Data shown:
———
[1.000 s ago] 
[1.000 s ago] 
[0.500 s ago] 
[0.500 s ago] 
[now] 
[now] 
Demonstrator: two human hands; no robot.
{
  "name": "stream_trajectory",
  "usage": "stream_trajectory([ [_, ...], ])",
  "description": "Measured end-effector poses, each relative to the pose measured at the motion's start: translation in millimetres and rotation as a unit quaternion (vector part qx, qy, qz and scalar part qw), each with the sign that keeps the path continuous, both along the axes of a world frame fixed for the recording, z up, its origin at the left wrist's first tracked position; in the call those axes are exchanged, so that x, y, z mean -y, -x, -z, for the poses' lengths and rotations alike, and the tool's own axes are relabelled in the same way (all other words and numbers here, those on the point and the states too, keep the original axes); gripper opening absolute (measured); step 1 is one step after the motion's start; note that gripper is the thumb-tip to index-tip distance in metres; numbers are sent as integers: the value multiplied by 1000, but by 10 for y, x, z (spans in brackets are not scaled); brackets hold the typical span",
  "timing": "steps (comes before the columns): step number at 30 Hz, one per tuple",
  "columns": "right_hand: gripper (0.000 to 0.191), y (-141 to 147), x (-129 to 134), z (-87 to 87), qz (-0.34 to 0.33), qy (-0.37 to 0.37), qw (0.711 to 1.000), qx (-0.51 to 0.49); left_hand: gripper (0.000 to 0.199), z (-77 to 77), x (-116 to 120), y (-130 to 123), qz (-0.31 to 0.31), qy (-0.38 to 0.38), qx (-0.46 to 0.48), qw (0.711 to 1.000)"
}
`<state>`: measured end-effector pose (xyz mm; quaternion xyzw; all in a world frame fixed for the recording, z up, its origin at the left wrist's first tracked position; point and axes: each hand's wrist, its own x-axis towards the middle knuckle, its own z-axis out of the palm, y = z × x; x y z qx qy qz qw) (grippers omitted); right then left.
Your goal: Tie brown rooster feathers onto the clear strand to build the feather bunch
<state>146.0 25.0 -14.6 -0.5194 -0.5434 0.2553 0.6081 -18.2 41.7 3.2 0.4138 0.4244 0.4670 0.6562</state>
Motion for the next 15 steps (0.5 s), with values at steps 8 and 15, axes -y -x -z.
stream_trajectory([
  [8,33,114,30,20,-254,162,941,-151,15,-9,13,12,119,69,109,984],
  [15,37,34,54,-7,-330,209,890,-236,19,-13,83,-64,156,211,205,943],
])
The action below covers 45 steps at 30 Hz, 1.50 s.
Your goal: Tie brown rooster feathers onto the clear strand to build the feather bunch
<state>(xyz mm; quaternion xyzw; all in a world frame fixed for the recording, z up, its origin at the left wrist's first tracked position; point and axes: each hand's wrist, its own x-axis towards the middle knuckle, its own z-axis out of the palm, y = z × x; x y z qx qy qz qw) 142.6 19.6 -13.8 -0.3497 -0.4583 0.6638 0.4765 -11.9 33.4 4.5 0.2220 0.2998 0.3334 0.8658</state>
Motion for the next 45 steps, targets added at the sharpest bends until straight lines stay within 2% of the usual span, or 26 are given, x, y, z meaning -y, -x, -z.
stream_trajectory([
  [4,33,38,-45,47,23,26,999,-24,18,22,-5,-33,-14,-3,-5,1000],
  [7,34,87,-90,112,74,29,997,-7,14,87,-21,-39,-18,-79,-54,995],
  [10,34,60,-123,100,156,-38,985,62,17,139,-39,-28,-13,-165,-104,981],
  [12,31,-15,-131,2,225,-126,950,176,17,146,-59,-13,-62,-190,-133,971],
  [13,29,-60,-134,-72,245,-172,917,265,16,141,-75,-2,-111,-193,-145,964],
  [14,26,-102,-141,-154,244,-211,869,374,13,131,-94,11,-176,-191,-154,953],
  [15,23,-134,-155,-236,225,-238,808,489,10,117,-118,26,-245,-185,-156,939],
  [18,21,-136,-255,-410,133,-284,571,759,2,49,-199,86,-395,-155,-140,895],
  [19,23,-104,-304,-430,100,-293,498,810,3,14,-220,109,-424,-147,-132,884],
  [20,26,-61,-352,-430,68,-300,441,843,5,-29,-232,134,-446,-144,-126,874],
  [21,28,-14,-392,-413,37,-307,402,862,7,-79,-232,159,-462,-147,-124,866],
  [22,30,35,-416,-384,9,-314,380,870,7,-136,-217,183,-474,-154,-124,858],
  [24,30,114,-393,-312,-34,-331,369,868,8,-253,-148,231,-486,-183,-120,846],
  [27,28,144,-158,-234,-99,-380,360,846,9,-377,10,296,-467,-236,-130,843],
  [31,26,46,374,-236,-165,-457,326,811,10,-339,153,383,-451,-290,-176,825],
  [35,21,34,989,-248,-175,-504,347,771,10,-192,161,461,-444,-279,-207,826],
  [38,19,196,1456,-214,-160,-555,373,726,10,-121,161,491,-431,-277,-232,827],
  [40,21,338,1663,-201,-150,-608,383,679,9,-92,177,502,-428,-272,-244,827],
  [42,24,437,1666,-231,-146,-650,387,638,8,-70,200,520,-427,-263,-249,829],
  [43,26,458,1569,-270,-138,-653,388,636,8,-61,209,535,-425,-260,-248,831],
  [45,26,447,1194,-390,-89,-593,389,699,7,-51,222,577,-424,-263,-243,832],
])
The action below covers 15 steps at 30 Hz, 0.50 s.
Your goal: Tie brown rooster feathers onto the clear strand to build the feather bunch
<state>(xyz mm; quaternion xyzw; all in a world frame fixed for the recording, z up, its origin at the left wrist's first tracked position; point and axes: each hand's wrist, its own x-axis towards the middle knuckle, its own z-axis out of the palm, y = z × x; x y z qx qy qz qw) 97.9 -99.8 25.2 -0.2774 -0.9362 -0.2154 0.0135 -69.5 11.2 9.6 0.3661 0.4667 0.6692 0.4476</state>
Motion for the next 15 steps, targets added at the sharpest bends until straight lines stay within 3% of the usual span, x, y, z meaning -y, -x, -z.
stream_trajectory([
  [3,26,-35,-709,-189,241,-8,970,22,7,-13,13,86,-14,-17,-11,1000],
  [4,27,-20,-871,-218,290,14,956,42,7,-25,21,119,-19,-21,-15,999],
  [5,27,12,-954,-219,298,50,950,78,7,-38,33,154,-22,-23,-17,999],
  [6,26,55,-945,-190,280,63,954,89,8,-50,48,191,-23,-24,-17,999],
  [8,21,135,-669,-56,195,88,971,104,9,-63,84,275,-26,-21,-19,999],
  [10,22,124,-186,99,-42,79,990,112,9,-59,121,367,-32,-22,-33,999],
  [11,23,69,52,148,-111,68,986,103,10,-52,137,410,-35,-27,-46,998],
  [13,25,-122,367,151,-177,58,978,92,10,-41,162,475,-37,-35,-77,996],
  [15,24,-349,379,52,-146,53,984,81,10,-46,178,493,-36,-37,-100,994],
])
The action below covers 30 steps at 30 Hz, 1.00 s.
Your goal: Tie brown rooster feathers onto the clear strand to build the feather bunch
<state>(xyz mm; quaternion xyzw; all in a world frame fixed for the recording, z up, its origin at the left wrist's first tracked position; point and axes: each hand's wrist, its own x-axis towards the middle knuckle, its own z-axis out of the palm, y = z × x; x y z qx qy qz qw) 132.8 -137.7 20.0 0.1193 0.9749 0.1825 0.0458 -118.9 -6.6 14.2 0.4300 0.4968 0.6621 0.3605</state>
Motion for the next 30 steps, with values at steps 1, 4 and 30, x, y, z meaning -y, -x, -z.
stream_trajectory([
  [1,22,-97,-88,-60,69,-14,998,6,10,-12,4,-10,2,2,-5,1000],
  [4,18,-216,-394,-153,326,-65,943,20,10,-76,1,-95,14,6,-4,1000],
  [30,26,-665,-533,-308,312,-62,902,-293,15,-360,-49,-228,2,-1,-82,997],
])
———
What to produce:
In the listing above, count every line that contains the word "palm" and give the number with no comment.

Solution to this exercise:
4